======== Extracted data ========

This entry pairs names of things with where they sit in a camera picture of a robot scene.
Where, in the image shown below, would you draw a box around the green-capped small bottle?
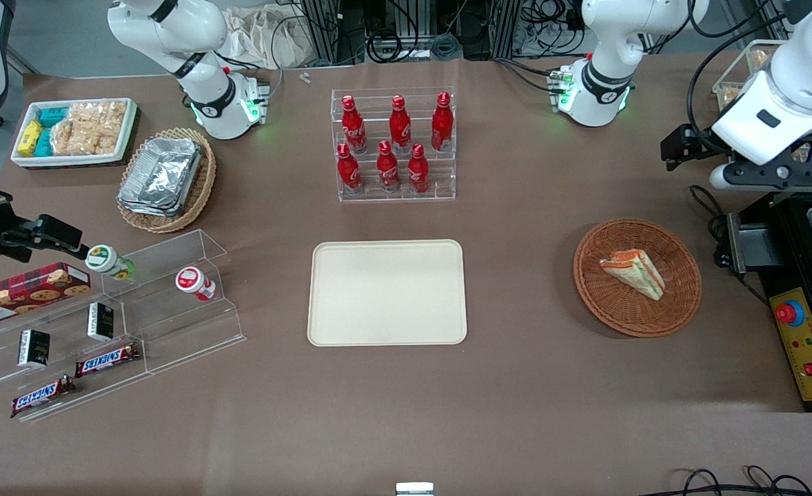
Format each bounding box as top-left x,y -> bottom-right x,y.
85,245 -> 135,282

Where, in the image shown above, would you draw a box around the black cable bundle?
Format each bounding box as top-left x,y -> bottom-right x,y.
658,466 -> 812,496

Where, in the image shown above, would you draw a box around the black and yellow control box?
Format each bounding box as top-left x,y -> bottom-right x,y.
726,189 -> 812,413

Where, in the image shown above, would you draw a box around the clear acrylic bottle rack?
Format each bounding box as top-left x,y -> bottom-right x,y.
329,87 -> 457,203

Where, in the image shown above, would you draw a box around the light oval wicker basket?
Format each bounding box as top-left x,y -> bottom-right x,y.
116,127 -> 217,234

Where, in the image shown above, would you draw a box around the plastic-wrapped triangle sandwich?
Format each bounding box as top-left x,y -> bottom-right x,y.
599,249 -> 667,302

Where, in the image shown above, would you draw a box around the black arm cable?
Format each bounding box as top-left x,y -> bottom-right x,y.
684,0 -> 803,138

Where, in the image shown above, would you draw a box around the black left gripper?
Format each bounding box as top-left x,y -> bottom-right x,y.
660,125 -> 812,192

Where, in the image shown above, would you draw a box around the stack of foil trays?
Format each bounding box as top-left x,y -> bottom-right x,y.
117,136 -> 204,218

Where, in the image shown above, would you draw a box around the bagged rice crackers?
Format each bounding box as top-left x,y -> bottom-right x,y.
50,101 -> 128,156

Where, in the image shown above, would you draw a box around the red chocolate chip cookie box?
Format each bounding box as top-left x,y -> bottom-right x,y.
0,262 -> 92,329

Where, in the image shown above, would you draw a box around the white cloth bag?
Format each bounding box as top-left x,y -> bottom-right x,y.
219,6 -> 314,70

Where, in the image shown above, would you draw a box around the yellow snack box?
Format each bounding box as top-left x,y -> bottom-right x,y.
17,121 -> 44,157

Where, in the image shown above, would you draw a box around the cream plastic tray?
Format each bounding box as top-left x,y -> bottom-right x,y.
307,239 -> 468,347

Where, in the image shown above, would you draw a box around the brown round wicker basket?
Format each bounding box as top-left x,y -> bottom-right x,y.
573,218 -> 702,339

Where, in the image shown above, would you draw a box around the red cola bottle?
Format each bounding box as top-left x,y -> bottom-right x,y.
336,143 -> 363,196
431,92 -> 454,153
376,141 -> 401,194
407,143 -> 430,195
341,95 -> 368,155
389,95 -> 412,155

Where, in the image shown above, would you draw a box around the clear acrylic stepped shelf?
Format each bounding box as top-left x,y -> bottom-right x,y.
0,229 -> 247,423

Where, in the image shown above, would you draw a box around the small black box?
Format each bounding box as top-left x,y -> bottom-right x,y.
17,329 -> 51,367
87,302 -> 115,342

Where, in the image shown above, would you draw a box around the red emergency stop button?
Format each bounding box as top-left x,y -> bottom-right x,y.
775,301 -> 806,327

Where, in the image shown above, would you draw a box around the white rectangular snack bin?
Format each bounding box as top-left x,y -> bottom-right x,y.
10,98 -> 139,169

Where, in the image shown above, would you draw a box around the clear bin of snacks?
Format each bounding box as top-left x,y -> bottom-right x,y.
713,39 -> 789,112

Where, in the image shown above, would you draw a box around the Snickers bar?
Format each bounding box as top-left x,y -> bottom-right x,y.
10,375 -> 77,419
74,342 -> 141,378

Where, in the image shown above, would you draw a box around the red-capped small bottle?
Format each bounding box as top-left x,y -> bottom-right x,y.
175,266 -> 218,302

========

__What is required__:
Go through the records. Copy each line where "yellow" appears.

__The completed task__:
Where, in the image shown above, would you draw a box around the black and yellow control box?
Where, in the image shown above, would you draw a box around the yellow snack box?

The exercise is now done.